- INSTRUCTIONS FOR THE TASK -
Write out each line of the records that has "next" in it.

━━━ RECORD SET ━━━

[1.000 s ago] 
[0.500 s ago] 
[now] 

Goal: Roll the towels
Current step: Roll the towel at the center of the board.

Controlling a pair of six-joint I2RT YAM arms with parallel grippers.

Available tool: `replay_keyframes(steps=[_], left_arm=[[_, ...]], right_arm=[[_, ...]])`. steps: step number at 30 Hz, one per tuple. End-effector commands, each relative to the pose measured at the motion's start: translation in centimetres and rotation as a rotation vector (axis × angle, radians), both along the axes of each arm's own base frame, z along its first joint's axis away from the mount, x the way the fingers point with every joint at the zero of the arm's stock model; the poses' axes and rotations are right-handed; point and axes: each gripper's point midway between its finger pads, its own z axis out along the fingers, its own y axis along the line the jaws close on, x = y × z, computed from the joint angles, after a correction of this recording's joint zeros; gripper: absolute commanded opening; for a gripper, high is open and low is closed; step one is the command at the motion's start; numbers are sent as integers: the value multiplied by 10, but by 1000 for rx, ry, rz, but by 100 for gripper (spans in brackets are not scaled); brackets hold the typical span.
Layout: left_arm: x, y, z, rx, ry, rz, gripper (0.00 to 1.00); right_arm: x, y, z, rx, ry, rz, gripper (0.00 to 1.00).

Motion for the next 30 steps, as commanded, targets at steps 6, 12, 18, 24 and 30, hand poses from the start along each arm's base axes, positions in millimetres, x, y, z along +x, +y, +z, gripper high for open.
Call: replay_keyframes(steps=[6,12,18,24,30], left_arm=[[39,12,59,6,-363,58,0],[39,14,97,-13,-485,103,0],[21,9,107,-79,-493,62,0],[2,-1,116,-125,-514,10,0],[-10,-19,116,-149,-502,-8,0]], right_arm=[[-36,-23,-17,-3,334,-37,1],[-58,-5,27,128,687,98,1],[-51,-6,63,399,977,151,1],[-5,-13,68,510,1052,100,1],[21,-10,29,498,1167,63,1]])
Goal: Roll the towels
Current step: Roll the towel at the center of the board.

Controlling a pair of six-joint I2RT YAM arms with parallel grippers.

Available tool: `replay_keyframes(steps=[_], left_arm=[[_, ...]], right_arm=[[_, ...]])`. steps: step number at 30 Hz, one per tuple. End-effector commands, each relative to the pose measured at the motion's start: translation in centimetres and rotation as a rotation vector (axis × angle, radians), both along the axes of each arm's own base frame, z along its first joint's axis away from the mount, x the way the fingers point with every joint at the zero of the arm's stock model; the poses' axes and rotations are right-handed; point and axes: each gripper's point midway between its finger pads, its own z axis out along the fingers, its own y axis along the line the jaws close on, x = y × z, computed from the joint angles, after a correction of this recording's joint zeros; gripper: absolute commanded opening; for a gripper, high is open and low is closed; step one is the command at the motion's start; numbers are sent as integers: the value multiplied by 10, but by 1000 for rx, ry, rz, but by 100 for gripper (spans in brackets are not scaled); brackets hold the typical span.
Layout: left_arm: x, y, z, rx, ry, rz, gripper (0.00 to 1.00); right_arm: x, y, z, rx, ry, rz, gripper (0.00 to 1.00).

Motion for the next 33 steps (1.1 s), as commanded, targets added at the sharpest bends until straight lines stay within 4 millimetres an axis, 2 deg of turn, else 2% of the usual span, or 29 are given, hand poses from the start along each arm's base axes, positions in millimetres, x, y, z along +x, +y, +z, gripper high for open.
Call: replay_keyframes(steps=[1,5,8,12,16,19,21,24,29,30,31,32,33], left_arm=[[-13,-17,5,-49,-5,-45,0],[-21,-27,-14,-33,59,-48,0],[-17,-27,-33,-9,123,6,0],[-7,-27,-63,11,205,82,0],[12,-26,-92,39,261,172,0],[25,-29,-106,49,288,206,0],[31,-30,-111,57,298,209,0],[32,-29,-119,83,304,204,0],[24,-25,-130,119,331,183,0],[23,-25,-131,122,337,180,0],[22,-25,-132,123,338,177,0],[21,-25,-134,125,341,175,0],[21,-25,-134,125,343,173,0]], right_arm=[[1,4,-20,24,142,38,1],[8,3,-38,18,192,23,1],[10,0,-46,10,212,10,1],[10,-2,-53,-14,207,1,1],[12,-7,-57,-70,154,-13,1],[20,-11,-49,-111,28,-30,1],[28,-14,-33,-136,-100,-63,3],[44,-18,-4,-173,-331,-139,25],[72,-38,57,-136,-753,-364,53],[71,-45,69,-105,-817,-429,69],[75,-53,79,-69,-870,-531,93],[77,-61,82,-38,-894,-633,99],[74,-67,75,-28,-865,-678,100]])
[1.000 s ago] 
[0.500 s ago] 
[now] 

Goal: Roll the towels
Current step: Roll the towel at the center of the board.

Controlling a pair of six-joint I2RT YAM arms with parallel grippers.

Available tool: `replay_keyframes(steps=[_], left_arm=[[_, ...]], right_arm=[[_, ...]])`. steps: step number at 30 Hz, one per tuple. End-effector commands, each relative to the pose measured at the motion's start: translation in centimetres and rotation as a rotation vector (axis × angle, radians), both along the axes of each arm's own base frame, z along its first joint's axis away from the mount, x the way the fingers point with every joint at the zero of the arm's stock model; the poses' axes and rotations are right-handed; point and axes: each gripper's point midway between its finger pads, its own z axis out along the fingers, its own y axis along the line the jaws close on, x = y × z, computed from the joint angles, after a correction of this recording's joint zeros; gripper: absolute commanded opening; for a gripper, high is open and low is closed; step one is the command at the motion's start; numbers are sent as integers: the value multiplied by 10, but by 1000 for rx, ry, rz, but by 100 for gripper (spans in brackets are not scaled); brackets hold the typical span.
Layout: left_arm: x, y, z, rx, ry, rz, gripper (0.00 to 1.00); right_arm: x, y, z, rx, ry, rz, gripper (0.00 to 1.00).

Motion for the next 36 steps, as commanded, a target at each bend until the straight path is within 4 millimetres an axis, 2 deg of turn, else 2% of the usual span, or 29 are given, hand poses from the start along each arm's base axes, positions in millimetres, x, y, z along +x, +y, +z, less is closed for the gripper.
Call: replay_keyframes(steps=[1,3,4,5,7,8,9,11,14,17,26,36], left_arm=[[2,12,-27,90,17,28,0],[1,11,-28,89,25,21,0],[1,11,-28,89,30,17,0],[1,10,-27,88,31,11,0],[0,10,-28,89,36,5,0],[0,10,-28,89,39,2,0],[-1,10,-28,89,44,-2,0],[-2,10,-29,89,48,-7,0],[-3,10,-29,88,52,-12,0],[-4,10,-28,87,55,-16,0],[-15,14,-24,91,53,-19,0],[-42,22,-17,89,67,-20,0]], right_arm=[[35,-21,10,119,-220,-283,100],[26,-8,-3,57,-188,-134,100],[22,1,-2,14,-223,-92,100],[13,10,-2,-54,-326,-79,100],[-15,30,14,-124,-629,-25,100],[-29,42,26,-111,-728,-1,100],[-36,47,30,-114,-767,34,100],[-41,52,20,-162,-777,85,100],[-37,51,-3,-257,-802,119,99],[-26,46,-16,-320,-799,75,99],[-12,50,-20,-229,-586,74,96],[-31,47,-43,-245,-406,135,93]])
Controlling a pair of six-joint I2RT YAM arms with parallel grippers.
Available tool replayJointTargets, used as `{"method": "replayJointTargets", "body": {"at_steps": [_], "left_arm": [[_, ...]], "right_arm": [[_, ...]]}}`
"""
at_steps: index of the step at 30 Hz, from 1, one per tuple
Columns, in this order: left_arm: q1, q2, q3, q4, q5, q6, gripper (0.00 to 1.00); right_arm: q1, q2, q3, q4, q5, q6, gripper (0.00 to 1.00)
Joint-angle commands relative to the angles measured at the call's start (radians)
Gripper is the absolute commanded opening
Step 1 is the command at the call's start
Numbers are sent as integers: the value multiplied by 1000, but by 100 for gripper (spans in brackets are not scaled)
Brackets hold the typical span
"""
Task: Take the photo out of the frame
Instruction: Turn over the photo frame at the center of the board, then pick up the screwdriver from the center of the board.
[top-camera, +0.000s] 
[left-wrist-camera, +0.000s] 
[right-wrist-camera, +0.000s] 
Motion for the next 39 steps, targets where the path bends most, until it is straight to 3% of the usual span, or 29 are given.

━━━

- RESPONSE FOR THIS EXERCISE -
Motion for the next 30 steps, as commanded, targets at steps 6, 12, 18, 24 and 30, hand poses from the start along each arm's base axes, positions in millimetres, x, y, z along +x, +y, +z, gripper high for open.
Motion for the next 33 steps (1.1 s), as commanded, targets added at the sharpest bends until straight lines stay within 4 millimetres an axis, 2 deg of turn, else 2% of the usual span, or 29 are given, hand poses from the start along each arm's base axes, positions in millimetres, x, y, z along +x, +y, +z, gripper high for open.
Motion for the next 36 steps, as commanded, a target at each bend until the straight path is within 4 millimetres an axis, 2 deg of turn, else 2% of the usual span, or 29 are given, hand poses from the start along each arm's base axes, positions in millimetres, x, y, z along +x, +y, +z, less is closed for the gripper.
Motion for the next 39 steps, targets where the path bends most, until it is straight to 3% of the usual span, or 29 are given.

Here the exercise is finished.